The relative lack of severity among children — just 37 kids younger than 10 have been hospitalized with the virus since the start of the pandemic in Maine out of roughly 14,000 who have tested positive — has also led some parents to feel less urgency about the vaccine, Blaisdell said. But she notes that there are other reasons for kids to get vaccinated. Children who are not hospitalized can still develop long COVID, with symptoms persisting for months after initial infection.
Even absent severe disease, kids can still transmit the virus to others, and getting vaccinated can make it less likely that they have to quarantine and miss out on school, sports or time with friends and family.
“Children’s lives have been incredibly disrupted by this pandemic, and we all want their lives to get back to something close to the new normal,” Blaisdell said.
Eight kids younger than 12 were hospitalized with COVID-19 in December, according to Maine CDC data, a record for a single month. As of Wednesday, three Maine children were in intensive care units with COVID-19, Shah said. Those numbers could increase if more kids are infected with the highly contagious omicron variant.
Maine’s strategy to vaccinate young children prioritized school-based vaccine clinics, with the state, school districts and local health care providers joining forces to offer kids the shot with their parents’ permission. In some districts, more than 95 percent of students were vaccinated as of early December, but in others that figure remains less than a quarter.
When the vaccine was first made available to adults last spring, there was an initial surge in demand, followed by a lull, Shah said. But vaccine uptake slowly rose again over the summer, several months after vaccines became widely available.
“We hope that the same thing will happen with respect to parents and their kids,” he said.

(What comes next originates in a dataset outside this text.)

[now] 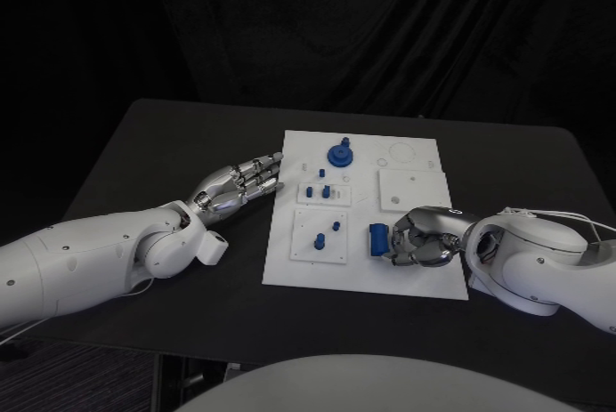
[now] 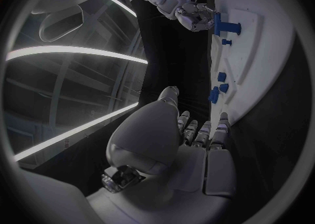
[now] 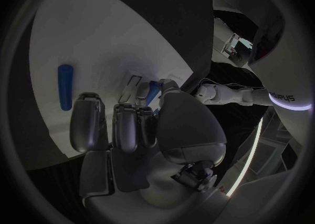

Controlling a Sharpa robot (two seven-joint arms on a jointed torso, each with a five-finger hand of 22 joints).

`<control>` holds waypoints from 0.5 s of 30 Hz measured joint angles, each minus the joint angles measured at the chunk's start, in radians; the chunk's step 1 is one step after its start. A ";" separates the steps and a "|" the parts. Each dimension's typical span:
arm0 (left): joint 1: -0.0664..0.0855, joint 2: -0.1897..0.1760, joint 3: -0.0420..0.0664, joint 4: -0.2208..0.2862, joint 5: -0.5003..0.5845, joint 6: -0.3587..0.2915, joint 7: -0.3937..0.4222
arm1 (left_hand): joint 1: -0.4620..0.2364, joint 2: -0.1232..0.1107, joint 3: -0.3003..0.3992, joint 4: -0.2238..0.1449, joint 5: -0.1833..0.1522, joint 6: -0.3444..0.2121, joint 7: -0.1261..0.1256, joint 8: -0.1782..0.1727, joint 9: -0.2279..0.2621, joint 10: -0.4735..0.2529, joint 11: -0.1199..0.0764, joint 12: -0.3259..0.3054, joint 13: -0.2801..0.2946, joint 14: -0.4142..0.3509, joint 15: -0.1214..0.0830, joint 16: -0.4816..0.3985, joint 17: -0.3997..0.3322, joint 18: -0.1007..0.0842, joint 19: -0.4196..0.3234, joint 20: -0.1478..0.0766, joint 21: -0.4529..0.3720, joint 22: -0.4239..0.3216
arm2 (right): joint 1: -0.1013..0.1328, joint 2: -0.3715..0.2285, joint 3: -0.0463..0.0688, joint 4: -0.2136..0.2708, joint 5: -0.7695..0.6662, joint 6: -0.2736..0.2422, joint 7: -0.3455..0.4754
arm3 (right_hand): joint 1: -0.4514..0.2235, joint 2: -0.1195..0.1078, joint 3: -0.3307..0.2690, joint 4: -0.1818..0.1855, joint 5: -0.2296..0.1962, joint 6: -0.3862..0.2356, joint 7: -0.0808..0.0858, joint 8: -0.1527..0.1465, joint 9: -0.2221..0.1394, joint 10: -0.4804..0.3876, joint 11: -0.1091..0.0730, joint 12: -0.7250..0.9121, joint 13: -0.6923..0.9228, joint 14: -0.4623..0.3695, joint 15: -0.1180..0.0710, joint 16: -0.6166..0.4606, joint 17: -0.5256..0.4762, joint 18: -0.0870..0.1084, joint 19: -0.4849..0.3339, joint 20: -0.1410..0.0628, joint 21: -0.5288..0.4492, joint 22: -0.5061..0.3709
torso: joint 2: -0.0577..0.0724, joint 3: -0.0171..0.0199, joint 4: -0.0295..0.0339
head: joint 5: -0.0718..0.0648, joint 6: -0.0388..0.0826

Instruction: Assemble the parts on the task board

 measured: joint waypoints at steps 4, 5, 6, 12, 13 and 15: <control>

The state is planning to support more school clinics in the spring, Shah said. Lisbon Public Schools, which currently has among the lowest COVID-19 vaccination rates in the state, is among those with a clinic planned for early January. More pharmacies, pediatricians’ offices and federally qualified health centers now offer the vaccine for kids, as do large walk-in vaccine sites in Sanford, Auburn, South Portland and Augusta.
Cheyenne Goodrich of Norridgewock brought her three kids to the Augusta Armory clinic for first doses on Wednesday. The walk-in clinic setup was “extremely convenient,” she said and, while the kids were nervous about getting the shots, each one went smoothly. The younger kids got to pick prizes afterward.
While the vaccine is generally accessible, making it more convenient could still help parents out, said Blaisdell, the Yarmouth pediatrician. She and other doctors encourage parents with questions about the vaccine to consult a pediatrician.
“Children and COVID vaccinations is going to be a very tough nut to crack,” she said, “and I encourage parents to continue to talk to those people that they trust.”